*** Recorded information ***

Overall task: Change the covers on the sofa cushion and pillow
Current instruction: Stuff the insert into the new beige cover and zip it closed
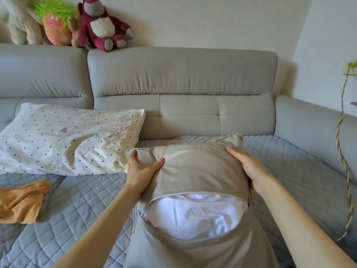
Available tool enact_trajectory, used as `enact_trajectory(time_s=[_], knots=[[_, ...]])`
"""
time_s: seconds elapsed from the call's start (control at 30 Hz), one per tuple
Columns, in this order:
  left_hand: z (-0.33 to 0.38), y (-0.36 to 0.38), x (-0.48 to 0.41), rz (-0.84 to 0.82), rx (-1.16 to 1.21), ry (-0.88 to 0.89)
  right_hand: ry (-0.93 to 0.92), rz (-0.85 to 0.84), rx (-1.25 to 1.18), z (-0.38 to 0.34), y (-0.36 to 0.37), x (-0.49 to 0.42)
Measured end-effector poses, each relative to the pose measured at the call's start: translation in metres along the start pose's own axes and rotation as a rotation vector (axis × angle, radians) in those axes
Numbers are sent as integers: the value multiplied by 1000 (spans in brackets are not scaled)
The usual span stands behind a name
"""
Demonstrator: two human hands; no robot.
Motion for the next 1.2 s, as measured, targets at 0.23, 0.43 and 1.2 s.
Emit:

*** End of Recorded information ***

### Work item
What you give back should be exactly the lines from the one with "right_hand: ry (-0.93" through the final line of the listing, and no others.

### Result for this task
  right_hand: ry (-0.93 to 0.92), rz (-0.85 to 0.84), rx (-1.25 to 1.18), z (-0.38 to 0.34), y (-0.36 to 0.37), x (-0.49 to 0.42)
Measured end-effector poses, each relative to the pose measured at the call's start: translation in metres along the start pose's own axes and rotation as a rotation vector (axis × angle, radians) in those axes
Numbers are sent as integers: the value multiplied by 1000 (spans in brackets are not scaled)
The usual span stands behind a name
"""
Demonstrator: two human hands; no robot.
Motion for the next 1.2 s, as measured, targets at 0.23, 0.43 and 1.2 s.
Emit:

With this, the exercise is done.